At Graywolf I work in development, which means fundraising. So I write grants in partnership with others in the office, and I also contribute to our work with the many individual donors whose generosity is hugely important to Graywolf. I won’t name names, but I can say after a few months at Graywolf—before I submitted my manuscript to Coffee House—that having my grants vetted by members of the editorial staff taught me a lot about how to be concise and eliminate unnecessary words. I’m still learning, of course. Anyway, all that’s to say my work at Graywolf is segregated from the publication of our books. I see the publication process in most of its phases, but my job is to ensure that we have the funds available to prioritize literary quality above commercial concerns. As an author, and one whose book is deliberately challenging and complex for the reader and actually works against dominant ways of seeing the sport of baseball, I believe in the importance of nonprofit publishing more than ever. It’s possible a commercial publisher would have picked up The Devil’s Snake Curve—but at a place like Coffee House, the emphasis is on the book itself rather than whether it is guaranteed to sell 50,000 copies. That doesn’t mean commercial publishers don’t do good work. But it’s true they are beholden to the profit motive in a way that nonprofit houses are not. Shameless plug: if you care about books that take chances and aren’t the norm, please buy them from places like Coffee House and Graywolf and Milkweed and Publishing Genius (there are many others too).

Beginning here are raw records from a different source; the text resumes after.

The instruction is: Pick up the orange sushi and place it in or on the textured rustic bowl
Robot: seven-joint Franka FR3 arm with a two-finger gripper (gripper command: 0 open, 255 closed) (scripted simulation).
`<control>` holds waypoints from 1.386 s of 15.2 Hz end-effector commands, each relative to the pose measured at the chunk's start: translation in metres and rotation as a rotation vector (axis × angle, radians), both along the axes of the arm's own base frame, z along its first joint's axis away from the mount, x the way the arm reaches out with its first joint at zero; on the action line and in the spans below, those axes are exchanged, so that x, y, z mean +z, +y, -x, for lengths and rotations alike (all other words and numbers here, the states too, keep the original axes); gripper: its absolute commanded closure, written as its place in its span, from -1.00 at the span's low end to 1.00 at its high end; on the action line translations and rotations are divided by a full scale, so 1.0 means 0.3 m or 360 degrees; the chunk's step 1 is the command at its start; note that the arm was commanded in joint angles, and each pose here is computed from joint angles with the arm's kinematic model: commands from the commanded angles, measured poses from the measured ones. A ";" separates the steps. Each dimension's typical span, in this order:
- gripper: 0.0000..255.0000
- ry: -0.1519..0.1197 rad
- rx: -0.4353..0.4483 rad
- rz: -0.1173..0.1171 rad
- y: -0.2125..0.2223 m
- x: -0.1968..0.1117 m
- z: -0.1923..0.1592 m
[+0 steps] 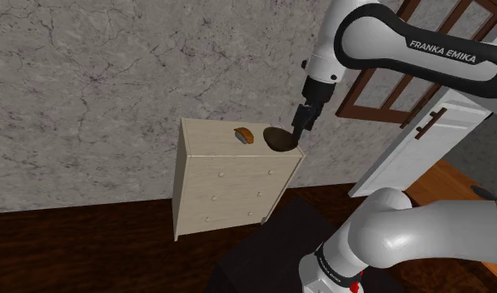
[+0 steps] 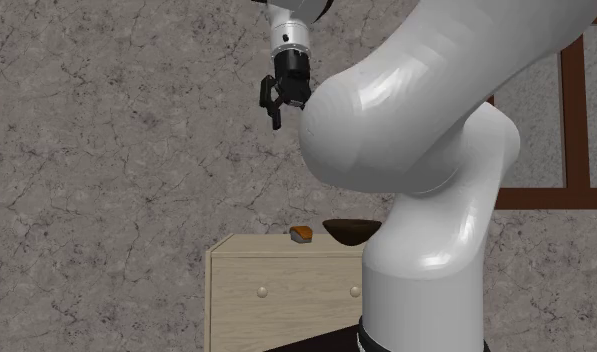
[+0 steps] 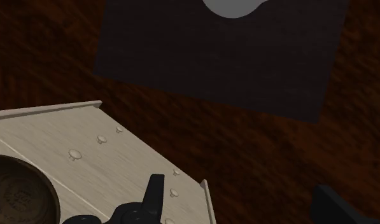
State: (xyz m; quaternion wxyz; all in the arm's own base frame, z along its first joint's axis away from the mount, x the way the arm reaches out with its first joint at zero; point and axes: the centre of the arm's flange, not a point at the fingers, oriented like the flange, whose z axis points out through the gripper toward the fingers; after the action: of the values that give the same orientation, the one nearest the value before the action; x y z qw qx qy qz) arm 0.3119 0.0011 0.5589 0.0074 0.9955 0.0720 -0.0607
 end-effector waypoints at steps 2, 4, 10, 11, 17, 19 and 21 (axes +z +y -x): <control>-1.00 -0.0006 -0.0007 -0.0001 -0.016 -0.026 -0.030; -1.00 -0.0018 -0.0020 -0.0002 -0.047 -0.077 -0.091; -1.00 -0.0053 -0.0059 -0.0007 -0.145 -0.229 -0.273; -1.00 -0.0059 -0.0065 -0.0008 -0.161 -0.254 -0.303; -1.00 -0.0094 -0.0104 -0.0013 -0.264 -0.402 -0.486; -1.00 -0.0106 -0.0117 -0.0015 -0.299 -0.450 -0.547; -1.00 -0.0118 -0.0130 -0.0017 -0.334 -0.498 -0.608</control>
State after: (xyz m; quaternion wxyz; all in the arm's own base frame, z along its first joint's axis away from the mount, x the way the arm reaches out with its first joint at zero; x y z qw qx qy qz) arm 0.4812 -0.0911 0.4198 0.0022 0.9991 0.0333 -0.0260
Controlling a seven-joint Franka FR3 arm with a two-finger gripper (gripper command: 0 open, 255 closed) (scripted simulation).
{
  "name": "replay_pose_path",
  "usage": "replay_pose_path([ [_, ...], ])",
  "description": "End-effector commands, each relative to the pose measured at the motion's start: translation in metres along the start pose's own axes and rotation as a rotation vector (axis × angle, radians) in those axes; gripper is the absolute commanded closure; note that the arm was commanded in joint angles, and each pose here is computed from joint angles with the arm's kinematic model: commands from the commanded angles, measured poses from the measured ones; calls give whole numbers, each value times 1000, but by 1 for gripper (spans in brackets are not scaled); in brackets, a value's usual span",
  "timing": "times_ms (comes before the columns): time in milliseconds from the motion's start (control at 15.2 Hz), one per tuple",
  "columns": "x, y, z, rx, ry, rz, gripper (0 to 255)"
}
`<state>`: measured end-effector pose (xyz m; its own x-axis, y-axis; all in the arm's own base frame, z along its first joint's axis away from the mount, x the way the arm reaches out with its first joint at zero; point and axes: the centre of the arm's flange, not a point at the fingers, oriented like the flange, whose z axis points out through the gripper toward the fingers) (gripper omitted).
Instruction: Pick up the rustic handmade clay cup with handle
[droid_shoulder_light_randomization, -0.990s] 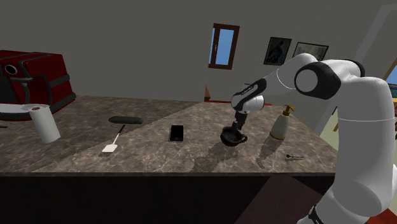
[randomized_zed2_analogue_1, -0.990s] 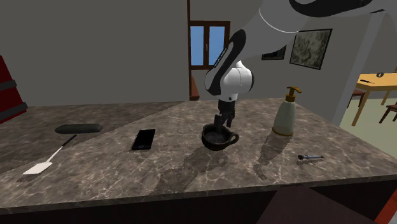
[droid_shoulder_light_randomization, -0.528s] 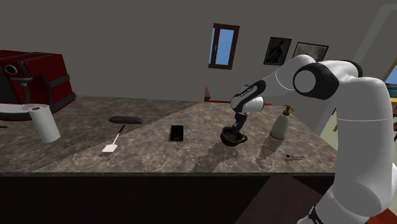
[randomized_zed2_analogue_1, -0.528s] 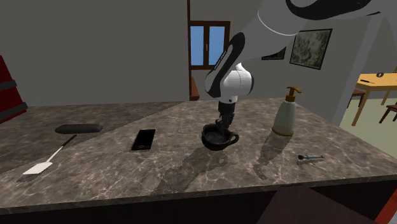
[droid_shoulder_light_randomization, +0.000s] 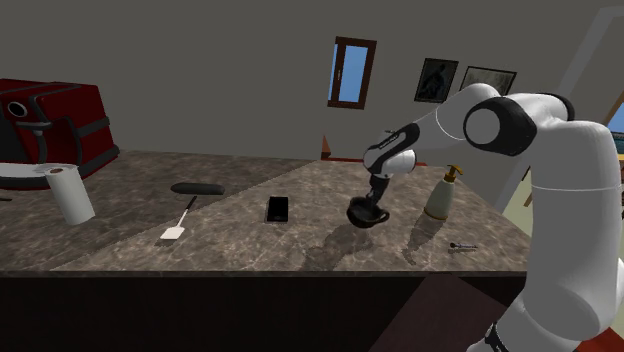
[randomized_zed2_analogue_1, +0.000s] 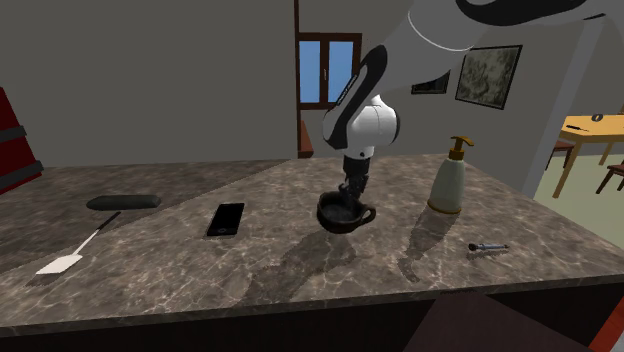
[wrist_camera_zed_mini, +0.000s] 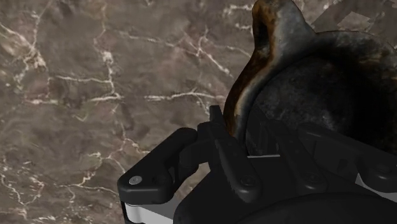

If you remember the role the independent record labels played in the eighties and nineties in the context of commercial radio—I’m thinking of Drag City, Sub Pop, Merge, Matador, etc—nowadays it’s the independent literary presses that are doing the equivalent work, but by publishing books.

Another process question: the book has a sculptural quality—how much of it was composed in order, and how much did you fit together like a puzzle?

I wrote The Devil’s Snake Curve in a completely different order than how it appears in the finished book, but in revision I worked very hard on “flow.” I found the present structure by physically cutting the sections into pieces, arranging them on a table, color coding them by theme and by chronology, and experimenting with the best fit. Then I got good advice to do the exact same thing again. Two years later I did. This second time I came up with a macro-structure that is intentional and that works. The major sections are: Origins, Machines, War, Animals, and Nationalism. During this time I happened to visit the New York Historical Society and fell in love with Thomas Cole’s painting series called The Course of Empire. That helped me think about dividing my book into five parts.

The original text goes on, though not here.